Aang encouraged her wandering -- he was unusual in Air Nomad culture in that he settled in one place for long periods out of the year, but he understand the longing. Even if he hadn't, Kya would have gone. She learned so much in her first month of travel that when she came back to visit, she found herself chafing to fit into the role that was expected of her. When Kya was on her own, skipping dinner to go to a pro-bending match was fine, and no one said anything, but Katara fretted over Kya's free spirits. When she wanted to speak up about the Republic City Council or shared news from the places that she'd been, people had a dialogue with her, instead of lecturing. Kya liked having a place to come home to, time to clear out her pack and air out her bedding. But she couldn't stay long.

She kissed her parents and set out again, sighing in relief when she made it out of Republic City and back into her world. She came home less and less often, preferring to send letters and trinkets. She found Water Tribe blue in Fire Nation open air markets and Earth Kingdom green on the icy steppes just south of the Northern lands. She climbed the steps to the Southern Air Temple and took a tour, pretending to be a tourist. She thought about what it would be like, if she had an airbender child someday. She wondered if it were possible.

Kya had been traveling for several years when she found herself dwarfed by the shadow of an enormous beast. Oogi landed in the nearest clearing to the road, thumping to the ground abruptly. The last time Kya had seen him, she was sure the bison had been smaller, but when her brother waved and slid down the bison's side, she was sure that Tenzin had been. He'd grown into his gawky body, but his little worried expression wasn't blunted by the beard.

"Tenzin!" Kya said, reaching out, but he didn't lean into her hug.

"Dad's sick," he said with a gulp, and they were in the air within the hour.


After the funeral, after all of the visitors had gone, the temple felt strangely empty. It was the first time in years that she had been there at the same time as her brothers and mother. It was just the same as it had been growing up, but it didn't feel the same.

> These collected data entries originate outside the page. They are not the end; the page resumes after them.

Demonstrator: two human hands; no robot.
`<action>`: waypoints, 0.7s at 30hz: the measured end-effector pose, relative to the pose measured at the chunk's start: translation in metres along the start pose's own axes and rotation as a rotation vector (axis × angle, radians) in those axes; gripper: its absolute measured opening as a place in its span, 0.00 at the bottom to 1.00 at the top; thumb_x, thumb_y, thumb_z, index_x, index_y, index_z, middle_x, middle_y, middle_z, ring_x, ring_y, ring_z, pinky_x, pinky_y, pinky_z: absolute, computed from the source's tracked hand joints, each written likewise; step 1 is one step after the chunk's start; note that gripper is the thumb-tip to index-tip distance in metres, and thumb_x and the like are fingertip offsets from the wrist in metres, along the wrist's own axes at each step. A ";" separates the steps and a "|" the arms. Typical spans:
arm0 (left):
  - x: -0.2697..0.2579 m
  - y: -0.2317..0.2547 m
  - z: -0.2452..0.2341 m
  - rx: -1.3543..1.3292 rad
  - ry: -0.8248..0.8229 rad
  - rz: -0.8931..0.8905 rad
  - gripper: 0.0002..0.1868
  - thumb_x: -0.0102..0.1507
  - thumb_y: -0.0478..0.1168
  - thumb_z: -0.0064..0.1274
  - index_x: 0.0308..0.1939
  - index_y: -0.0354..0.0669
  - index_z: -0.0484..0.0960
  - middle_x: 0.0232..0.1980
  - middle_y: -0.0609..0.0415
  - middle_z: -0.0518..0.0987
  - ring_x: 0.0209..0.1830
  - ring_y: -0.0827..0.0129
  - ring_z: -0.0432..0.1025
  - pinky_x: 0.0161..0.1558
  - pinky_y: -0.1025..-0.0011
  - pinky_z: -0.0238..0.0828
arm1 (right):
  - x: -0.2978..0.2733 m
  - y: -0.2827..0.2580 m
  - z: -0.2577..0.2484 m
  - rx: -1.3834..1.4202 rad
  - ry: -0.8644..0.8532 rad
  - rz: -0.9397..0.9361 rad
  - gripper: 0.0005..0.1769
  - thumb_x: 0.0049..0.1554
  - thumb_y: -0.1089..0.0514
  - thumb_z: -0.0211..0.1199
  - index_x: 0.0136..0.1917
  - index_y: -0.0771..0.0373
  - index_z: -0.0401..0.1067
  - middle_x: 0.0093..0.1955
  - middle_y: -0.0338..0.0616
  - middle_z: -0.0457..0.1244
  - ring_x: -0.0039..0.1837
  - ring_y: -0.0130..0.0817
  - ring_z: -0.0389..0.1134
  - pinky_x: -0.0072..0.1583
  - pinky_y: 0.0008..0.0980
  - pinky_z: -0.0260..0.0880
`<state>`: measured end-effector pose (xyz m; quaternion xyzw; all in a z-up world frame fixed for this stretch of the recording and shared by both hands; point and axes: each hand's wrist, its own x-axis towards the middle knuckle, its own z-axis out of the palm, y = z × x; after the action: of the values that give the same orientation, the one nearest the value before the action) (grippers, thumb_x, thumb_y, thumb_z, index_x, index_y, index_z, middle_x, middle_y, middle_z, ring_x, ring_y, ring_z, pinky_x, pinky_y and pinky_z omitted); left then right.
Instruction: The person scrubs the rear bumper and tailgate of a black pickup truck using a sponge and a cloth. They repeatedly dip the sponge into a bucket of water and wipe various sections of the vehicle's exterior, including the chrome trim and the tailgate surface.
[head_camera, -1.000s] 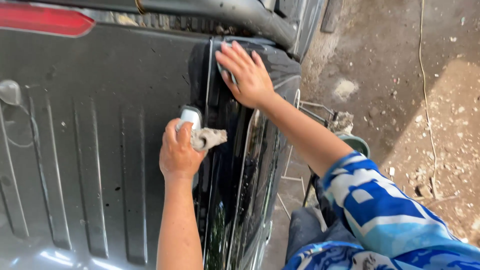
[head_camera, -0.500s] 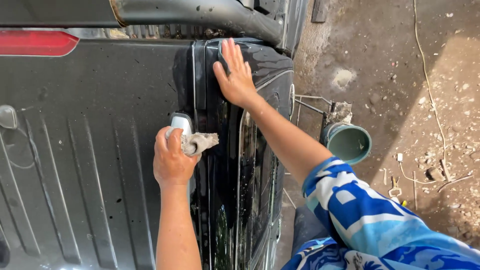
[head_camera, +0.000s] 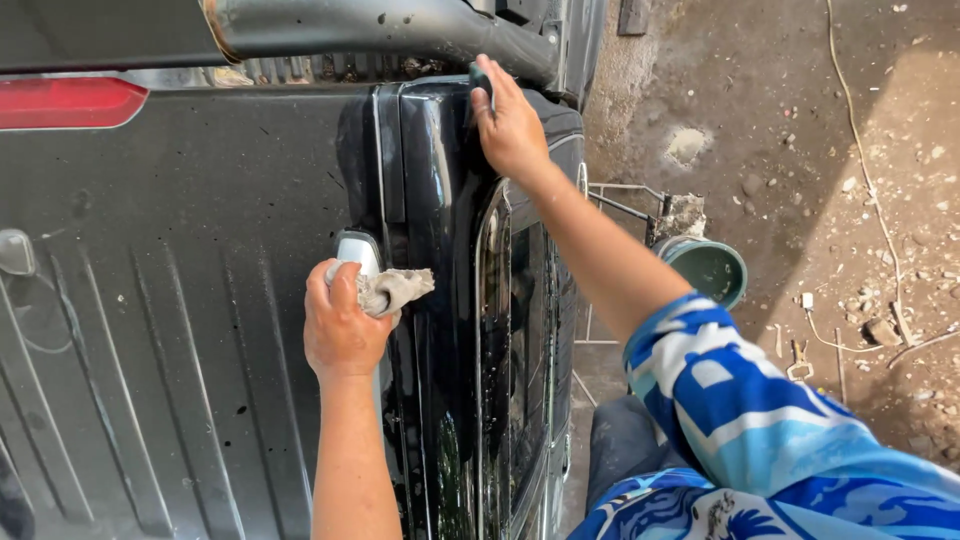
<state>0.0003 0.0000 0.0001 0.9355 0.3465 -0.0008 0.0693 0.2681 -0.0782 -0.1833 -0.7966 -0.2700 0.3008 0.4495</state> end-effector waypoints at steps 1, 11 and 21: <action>0.000 0.000 -0.001 -0.006 0.005 -0.004 0.35 0.48 0.45 0.75 0.55 0.52 0.72 0.64 0.50 0.70 0.59 0.49 0.72 0.49 0.54 0.77 | -0.013 -0.009 0.003 0.071 0.132 0.003 0.30 0.71 0.46 0.46 0.83 0.52 0.54 0.85 0.49 0.47 0.84 0.50 0.48 0.81 0.43 0.51; -0.003 -0.005 0.005 0.002 0.066 0.051 0.33 0.52 0.45 0.75 0.56 0.52 0.73 0.64 0.50 0.70 0.60 0.49 0.73 0.51 0.54 0.77 | -0.165 -0.073 0.077 -0.204 0.183 -0.227 0.48 0.65 0.43 0.52 0.84 0.71 0.34 0.86 0.67 0.33 0.88 0.60 0.33 0.82 0.62 0.34; -0.002 0.003 -0.002 0.032 0.049 0.028 0.34 0.49 0.45 0.76 0.55 0.52 0.74 0.63 0.52 0.70 0.57 0.49 0.75 0.46 0.55 0.78 | -0.162 -0.076 0.070 -0.074 0.174 0.030 0.44 0.69 0.42 0.40 0.84 0.74 0.32 0.87 0.69 0.31 0.88 0.57 0.30 0.81 0.61 0.28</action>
<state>0.0006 -0.0027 0.0027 0.9410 0.3349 0.0174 0.0460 0.0966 -0.1185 -0.1078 -0.8396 -0.2289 0.2268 0.4372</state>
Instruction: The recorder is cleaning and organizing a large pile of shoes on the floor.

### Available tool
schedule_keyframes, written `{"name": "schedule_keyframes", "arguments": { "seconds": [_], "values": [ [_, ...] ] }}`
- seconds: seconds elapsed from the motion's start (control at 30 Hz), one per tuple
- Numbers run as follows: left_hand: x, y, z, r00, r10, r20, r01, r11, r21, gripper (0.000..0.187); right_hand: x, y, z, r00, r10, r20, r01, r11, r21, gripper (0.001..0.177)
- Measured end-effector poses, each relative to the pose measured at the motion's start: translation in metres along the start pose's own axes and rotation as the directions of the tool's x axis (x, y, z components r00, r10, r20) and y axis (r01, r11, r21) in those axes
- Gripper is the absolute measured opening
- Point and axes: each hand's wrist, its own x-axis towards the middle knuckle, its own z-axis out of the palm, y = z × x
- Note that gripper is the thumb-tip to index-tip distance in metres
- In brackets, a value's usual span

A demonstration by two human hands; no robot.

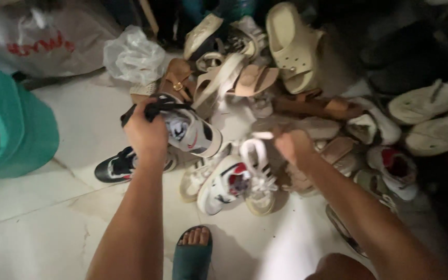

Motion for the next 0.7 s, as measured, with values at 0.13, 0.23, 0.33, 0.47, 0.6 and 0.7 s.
{"name": "schedule_keyframes", "arguments": {
  "seconds": [0.13,0.23,0.33,0.47,0.6,0.7],
  "values": [
    [0.001,-0.021,0.008,0.996,-0.080,-0.038,0.079,0.997,-0.019,0.034,-0.039,-0.018,-0.109,0.998,-0.035,-0.058,0.042,0.990,0.135,0.038],
    [0.002,-0.037,0.008,0.986,-0.114,-0.121,0.117,0.993,0.018,0.032,-0.038,-0.002,-0.164,0.968,0.239,-0.072,-0.196,0.906,0.377,0.040],
    [0.001,-0.036,0.003,0.961,-0.192,-0.196,0.196,0.981,-0.002,0.033,-0.035,0.041,-0.177,0.868,0.487,-0.095,-0.281,0.641,0.714,0.036],
    [0.004,-0.040,0.002,0.898,-0.355,-0.259,0.345,0.935,-0.087,0.028,-0.027,0.098,-0.181,0.650,0.693,-0.312,0.030,0.387,0.922,0.028],
    [0.006,-0.050,0.015,0.933,-0.249,-0.261,0.264,0.964,0.023,0.025,-0.029,0.117,-0.187,0.654,0.731,-0.193,0.297,-0.014,0.955,0.034],
    [0.006,-0.027,0.019,0.892,-0.449,-0.055,0.440,0.890,-0.120,0.033,-0.029,0.121,-0.164,0.752,0.636,0.176,0.053,-0.324,0.944,0.043]
  ]
}}
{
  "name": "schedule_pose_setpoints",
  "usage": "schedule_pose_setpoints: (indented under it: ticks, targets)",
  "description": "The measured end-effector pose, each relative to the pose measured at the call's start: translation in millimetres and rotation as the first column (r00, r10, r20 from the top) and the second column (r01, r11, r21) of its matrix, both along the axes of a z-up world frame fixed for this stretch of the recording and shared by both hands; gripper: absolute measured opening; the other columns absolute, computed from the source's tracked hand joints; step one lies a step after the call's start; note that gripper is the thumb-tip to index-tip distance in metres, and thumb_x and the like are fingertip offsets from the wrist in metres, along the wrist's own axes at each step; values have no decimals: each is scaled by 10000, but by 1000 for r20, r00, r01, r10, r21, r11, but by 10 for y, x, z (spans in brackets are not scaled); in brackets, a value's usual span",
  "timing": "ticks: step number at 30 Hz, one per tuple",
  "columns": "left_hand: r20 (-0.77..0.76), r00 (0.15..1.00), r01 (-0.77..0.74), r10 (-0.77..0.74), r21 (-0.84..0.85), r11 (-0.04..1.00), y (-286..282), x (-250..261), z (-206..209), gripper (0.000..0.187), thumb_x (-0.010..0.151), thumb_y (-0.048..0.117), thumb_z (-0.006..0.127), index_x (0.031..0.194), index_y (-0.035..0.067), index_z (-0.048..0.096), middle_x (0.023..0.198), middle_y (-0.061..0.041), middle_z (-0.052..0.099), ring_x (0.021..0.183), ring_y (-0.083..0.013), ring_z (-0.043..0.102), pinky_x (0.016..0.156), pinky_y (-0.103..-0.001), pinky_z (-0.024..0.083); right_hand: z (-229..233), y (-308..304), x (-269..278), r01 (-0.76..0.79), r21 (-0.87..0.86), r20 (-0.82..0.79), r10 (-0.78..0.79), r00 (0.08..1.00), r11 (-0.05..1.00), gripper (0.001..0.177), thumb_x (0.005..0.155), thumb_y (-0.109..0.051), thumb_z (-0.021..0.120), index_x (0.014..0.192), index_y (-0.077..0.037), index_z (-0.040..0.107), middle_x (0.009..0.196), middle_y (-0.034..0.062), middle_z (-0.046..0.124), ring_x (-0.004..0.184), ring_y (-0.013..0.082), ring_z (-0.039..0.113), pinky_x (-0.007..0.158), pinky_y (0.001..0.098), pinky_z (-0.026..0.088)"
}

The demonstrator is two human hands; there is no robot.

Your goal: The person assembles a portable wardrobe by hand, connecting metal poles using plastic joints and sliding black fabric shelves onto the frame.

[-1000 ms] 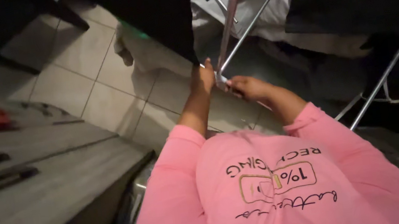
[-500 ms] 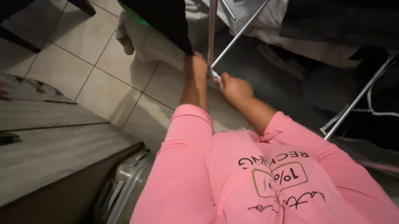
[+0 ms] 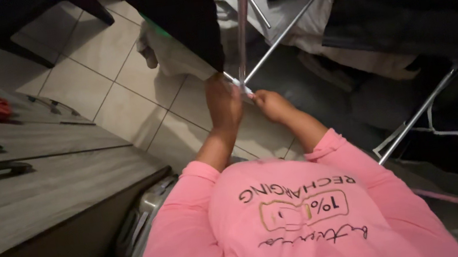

No one was talking to each other. Tenzin was meditating furiously, and Lin had given up trying to convince him to eat and sleep on a normal schedule and gone back to work, which was her way of coping. Bumi had walked into the role of media liaison for the family, which was his way of compartmentalizing.

Katara looked tired. Kya was picking through some of the food people had left, more out of boredom than hunger, when her mother came into the room.

"I think it's time for me to go home," Katara said. Kya stared.

"To the Water Tribe," Katara clarified. "I'm tired of this huge city and everyone treating me like I'm next to die. I want to go back home. I've wanted to for a long time."

"Do you?" Kya said, because she couldn't figure out what else she should. It had been a statement, not an invitation, but after Bumi got home that night, she corralled her brothers into a whispered meeting. The only thing they could agree on was that their mother couldn't live alone, wherever she chose to stay.

"I have my career!" Bumi said.

"I have my duties," Tenzin said.

Her brothers looked at her.

Kya didn't have a husband or children. She didn't have a big career or a big destiny. She had herself. She was a waterbender, and a healer, through and through.

"I haven't been to the Southern Water Tribe in ages," she said, trying to seem casual about it. "It'd be nice to spend time with the cousins. You're going to help us move, right?"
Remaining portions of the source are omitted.